- PROBLEM TO SOLVE -
The answer must consist of every line below that contains the word "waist".

- PROVIDED MATERIAL -
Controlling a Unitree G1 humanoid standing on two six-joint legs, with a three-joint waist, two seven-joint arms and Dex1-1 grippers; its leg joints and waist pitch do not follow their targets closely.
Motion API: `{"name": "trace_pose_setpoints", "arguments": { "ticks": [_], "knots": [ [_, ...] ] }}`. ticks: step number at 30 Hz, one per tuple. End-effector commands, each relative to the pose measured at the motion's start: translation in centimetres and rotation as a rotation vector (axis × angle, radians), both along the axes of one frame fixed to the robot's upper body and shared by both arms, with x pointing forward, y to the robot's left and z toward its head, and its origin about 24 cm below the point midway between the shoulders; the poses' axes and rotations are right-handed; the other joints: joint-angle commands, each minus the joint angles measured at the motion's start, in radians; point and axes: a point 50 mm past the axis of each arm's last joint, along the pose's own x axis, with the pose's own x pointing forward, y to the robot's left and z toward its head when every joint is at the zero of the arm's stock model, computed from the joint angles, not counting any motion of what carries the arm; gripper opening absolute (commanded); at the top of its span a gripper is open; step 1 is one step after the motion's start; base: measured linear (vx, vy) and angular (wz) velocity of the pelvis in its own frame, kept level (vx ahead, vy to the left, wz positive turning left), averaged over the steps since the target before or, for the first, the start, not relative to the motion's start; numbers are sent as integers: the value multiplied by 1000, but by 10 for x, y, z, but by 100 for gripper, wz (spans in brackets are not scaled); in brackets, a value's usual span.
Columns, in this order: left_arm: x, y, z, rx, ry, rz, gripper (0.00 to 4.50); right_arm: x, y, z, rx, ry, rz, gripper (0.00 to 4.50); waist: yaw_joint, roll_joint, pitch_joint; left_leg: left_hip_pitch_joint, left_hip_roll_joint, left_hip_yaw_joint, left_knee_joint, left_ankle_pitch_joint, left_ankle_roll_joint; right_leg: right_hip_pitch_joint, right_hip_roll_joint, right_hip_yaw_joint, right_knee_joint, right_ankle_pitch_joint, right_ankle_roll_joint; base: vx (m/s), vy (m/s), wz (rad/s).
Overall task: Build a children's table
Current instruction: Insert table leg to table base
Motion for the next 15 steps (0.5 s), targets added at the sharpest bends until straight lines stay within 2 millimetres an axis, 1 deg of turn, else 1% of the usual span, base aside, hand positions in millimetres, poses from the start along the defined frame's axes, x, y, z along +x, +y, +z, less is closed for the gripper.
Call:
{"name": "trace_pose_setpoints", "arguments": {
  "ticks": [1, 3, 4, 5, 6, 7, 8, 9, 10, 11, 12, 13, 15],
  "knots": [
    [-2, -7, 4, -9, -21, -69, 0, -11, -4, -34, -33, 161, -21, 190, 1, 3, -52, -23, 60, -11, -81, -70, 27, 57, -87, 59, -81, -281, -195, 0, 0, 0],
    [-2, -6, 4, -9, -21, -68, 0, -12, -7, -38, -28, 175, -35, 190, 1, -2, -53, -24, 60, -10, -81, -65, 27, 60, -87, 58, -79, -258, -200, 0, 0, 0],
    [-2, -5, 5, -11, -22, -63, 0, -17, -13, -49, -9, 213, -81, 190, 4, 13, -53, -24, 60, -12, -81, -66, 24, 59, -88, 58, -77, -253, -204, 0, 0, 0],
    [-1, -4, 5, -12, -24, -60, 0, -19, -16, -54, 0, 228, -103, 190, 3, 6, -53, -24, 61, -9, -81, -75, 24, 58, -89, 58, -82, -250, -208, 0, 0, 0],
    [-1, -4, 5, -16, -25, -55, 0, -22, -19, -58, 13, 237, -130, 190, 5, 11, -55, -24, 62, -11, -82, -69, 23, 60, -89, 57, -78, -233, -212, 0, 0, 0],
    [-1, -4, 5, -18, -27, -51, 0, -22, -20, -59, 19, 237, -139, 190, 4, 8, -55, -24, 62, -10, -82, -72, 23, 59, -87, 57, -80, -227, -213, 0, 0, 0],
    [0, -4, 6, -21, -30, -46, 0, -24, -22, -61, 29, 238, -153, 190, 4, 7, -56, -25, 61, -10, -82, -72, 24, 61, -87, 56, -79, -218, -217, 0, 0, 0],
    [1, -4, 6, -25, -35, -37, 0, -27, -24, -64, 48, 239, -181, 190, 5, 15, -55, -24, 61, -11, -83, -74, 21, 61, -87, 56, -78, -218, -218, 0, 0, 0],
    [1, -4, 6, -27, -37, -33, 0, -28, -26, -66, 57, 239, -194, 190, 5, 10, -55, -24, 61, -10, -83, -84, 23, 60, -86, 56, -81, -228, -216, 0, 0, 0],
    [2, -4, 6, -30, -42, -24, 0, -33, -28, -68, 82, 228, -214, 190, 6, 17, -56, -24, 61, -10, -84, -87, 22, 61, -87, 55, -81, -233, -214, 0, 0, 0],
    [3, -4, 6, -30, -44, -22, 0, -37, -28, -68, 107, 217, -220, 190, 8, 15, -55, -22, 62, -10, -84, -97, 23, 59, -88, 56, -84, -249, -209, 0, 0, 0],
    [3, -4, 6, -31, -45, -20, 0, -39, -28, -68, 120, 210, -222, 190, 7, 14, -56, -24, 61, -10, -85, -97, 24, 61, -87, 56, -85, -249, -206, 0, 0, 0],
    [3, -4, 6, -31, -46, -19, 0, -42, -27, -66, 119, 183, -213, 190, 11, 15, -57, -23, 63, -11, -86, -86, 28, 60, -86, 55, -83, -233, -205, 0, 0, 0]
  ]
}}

- SOLUTION TO THE EXERCISE -
Controlling a Unitree G1 humanoid standing on two six-joint legs, with a three-joint waist, two seven-joint arms and Dex1-1 grippers; its leg joints and waist pitch do not follow their targets closely.
Columns, in this order: left_arm: x, y, z, rx, ry, rz, gripper (0.00 to 4.50); right_arm: x, y, z, rx, ry, rz, gripper (0.00 to 4.50); waist: yaw_joint, roll_joint, pitch_joint; left_leg: left_hip_pitch_joint, left_hip_roll_joint, left_hip_yaw_joint, left_knee_joint, left_ankle_pitch_joint, left_ankle_roll_joint; right_leg: right_hip_pitch_joint, right_hip_roll_joint, right_hip_yaw_joint, right_knee_joint, right_ankle_pitch_joint, right_ankle_roll_joint; base: vx (m/s), vy (m/s), wz (rad/s).

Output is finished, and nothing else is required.